(The data)
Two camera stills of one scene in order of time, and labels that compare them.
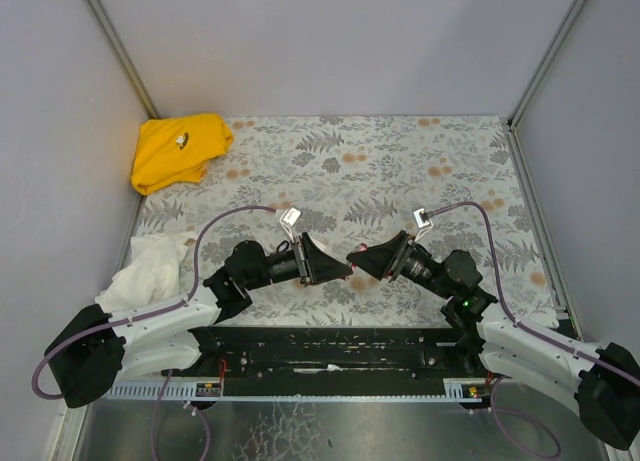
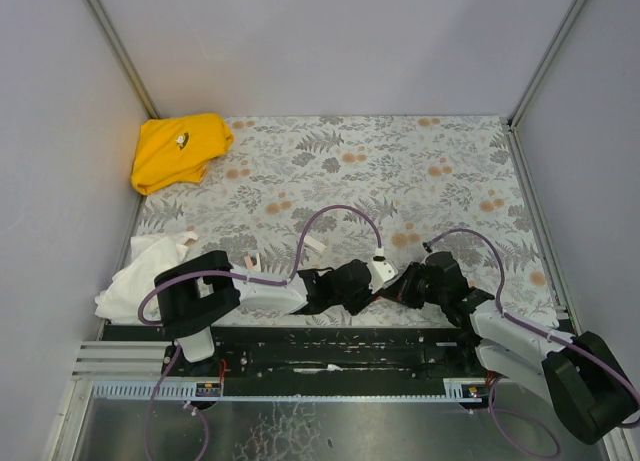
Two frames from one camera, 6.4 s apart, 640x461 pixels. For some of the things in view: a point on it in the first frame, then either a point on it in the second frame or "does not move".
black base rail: x=353 y=354 does not move
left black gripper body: x=301 y=259 to x=361 y=285
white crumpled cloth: x=151 y=278 does not move
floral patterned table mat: x=453 y=179 does not move
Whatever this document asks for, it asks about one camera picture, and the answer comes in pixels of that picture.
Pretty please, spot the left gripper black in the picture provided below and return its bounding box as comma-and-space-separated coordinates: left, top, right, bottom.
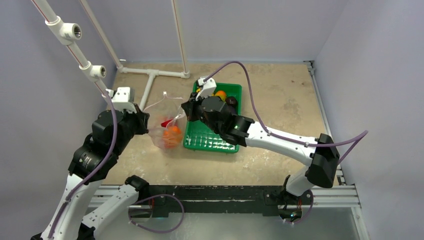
(End The data)
▶ _Problem_
The response must hold only the lines above from the line with "black base rail: x=353 y=354 does not move" through the line with "Whatever this document", each copied exactly, both ends kept.

▶ _Your solution_
black base rail: x=353 y=354 does not move
left black gripper body: x=301 y=259 to x=361 y=285
white crumpled cloth: x=151 y=278 does not move
floral patterned table mat: x=453 y=179 does not move
Whatever this document asks for, it asks about one camera picture, and the answer comes in pixels of that picture.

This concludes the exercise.